TRY IT:
When you copy the material below, keep every line exact and drop the pictures.

DATA PROVIDED:
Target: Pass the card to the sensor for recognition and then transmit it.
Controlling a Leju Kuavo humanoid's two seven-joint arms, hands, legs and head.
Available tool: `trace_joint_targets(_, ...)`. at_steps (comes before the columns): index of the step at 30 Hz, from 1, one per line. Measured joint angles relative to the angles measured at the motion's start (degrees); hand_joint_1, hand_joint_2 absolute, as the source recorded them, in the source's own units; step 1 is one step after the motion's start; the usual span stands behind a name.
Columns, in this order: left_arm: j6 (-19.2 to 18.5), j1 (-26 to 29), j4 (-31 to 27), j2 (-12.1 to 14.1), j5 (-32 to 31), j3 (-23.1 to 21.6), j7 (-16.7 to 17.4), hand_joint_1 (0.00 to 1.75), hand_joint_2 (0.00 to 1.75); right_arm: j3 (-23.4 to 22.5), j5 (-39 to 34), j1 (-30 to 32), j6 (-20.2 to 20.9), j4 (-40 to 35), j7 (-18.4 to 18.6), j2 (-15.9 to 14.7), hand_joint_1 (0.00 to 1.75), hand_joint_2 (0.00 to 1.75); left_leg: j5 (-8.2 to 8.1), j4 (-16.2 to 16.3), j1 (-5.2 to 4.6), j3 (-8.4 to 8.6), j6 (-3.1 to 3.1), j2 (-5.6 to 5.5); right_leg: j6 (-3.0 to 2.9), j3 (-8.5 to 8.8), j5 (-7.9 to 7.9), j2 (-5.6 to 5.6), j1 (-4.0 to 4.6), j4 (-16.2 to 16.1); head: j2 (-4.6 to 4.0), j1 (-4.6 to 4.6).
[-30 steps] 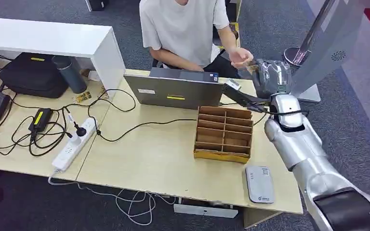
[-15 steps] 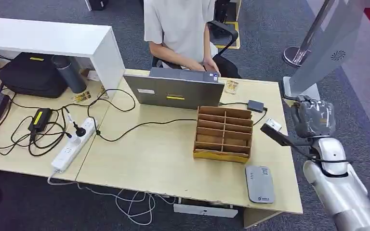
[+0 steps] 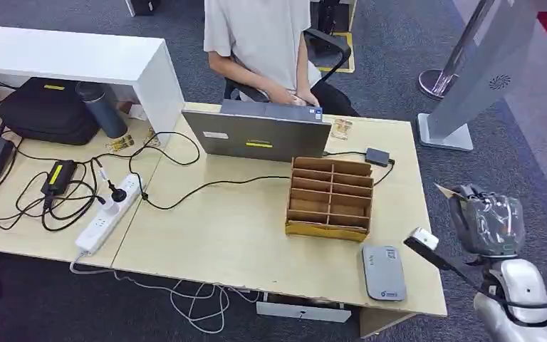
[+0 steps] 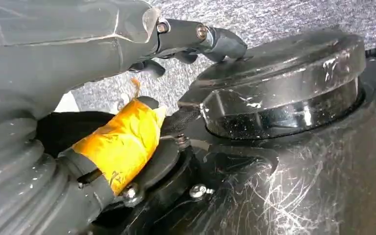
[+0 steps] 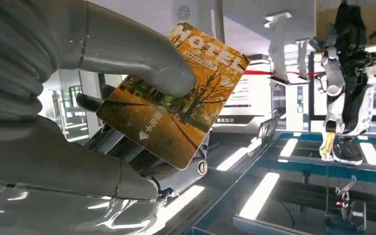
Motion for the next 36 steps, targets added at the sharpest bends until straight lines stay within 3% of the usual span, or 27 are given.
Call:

ANSWER SPACE:
Target: Pass the card to the sensor for recognition and then transmit it.
Controlling a Leju Kuavo humanoid's two seven-joint arms, hands, legs and head.
Available tool: `trace_joint_targets(_, ...)`. at_steps (comes before the columns): index of the step at 30 Hz, from 1, one per line. Measured joint angles relative to the angles measured at the motion's start (degrees); hand_joint_1, hand_joint_2 absolute, as the source recorded them, in the source's own units; step 1 is one step after the motion's start; the usual span stands behind a name.
Columns, in this order: left_arm: j6 (-19.2 to 18.5), j1 (-26 to 29), j4 (-31 to 27), j2 (-12.1 to 14.1), j5 (-32 to 31), j3 (-23.1 to 21.6), j7 (-16.7 to 17.4), hand_joint_1 (0.00 to 1.75), hand_joint_2 (0.00 to 1.75); right_arm: j3 (-23.4 to 22.5), j5 (-39 to 34), j1 (-30 to 32), j6 (-20.2 to 20.9), j4 (-40 to 35), j7 (-18.4 to 18.6), j2 (-15.9 to 14.7), hand_joint_1 (0.00 to 1.75), hand_joint_2 (0.00 to 1.75); left_leg: j5 (-8.2 to 8.1), j4 (-16.2 to 16.3), j1 (-5.2 to 4.6), j3 (-8.4 to 8.6), j6 (-3.1 to 3.1), j2 (-5.6 to 5.5); right_leg: j6 (-3.0 to 2.9), j3 (-8.5 to 8.8), j5 (-7.9 to 7.9), j2 (-5.6 to 5.6), j1 (-4.0 to 4.6), j4 (-16.2 to 16.1); head: j2 (-4.6 to 4.0), j1 (-4.6 to 4.6).
[-30 steps] 
[-15 steps] 
[+0 steps] 
[+0 steps] 
[+0 steps] 
Motion for the next 36 steps, targets added at the sharpest bends until straight lines stay within 3% of the usual span, or 27 are given.
Call:

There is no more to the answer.